A guard would go to the head of the stairs every so often to see what it was like outside, then he would come down and whisper to the other guards.  There was a fire-storm out there.  Dresden was one big flame.  The one flame ate everything organic, everything that would burn.

It wasn't safe to come out of the shelter until noon the next day.  When the Americans and their guards did come out, the sky was black with smoke.  The sun was an angry little pinhead.  Dresden was like the moon now, nothing but minerals.  The stones were hot.  Everybody else in the neighborhood was dead.

So it goes.

That's a very long passage with a LOT of death in it.  The death of the guards and their families.  The death of the naked girls.  The death of neighbors and buildings.  The entire city of Dresden reduced to ashes and rock.

Today is Saint Marty's Day.  I have been receiving Saint Marty's Day wishes since early this morning, most people commenting on a specific number:  50.  That's right.  I have celebrated 50 Saint Marty's Days in my lifetime.  It's hard for me to wrap my mind around that number.

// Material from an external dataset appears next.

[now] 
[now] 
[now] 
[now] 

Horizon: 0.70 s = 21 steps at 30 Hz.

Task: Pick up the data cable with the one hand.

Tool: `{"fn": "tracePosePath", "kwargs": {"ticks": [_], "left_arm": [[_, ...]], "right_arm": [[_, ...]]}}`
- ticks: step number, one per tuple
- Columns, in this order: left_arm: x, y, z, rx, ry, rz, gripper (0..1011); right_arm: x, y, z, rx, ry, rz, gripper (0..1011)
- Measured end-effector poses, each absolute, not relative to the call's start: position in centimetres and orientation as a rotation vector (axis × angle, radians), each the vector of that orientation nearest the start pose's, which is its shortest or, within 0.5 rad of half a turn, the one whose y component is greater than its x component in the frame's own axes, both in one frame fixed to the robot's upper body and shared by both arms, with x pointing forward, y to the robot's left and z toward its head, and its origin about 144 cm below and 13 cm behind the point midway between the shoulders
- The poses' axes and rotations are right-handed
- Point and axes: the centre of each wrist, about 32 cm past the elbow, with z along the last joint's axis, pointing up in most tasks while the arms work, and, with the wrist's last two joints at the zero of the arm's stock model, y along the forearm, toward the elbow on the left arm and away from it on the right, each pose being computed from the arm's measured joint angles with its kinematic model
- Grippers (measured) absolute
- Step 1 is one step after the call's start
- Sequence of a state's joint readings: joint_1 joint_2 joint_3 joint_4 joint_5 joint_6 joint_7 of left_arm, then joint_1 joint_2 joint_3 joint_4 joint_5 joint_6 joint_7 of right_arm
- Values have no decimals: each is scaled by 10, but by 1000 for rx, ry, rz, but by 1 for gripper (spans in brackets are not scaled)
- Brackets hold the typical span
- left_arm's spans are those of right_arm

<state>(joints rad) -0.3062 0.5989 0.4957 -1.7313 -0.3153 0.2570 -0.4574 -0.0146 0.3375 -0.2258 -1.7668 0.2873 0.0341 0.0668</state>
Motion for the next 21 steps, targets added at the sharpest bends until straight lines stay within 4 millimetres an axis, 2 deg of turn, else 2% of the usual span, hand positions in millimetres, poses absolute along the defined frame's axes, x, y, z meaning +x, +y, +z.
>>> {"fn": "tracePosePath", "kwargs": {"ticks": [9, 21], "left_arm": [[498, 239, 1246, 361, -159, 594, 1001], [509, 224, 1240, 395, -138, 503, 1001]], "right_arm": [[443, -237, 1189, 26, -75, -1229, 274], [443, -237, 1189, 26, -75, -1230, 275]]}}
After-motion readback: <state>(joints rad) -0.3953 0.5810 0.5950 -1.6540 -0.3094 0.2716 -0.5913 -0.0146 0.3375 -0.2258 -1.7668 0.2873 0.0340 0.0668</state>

Now, I suppose I could get all maudlin and reflect on mortality.  I mean, that's the direction the Slaughterhouse passage points me in.  Everybody and everything in those few paragraphs, aside from Billy Pilgrim and his friends, are dead or in the process of dying.  So, it would be only natural for me to follow that particular path.

However, I do not want to think about death today.  I want to think about all of the blessings that have come into my life this past year.  I was named Poet Laureate of the Upper Peninsula.  I've been invited to give readings all over the U. P.  My kids and wife are healthy.  I'm healthy.  I have had no encounters with death so far this year.  I've reconnected with old friends, met many new friends.  Like I said, blessing upon blessing upon blessing.

Saint Marty's Day is a festival of gratitude for me this year.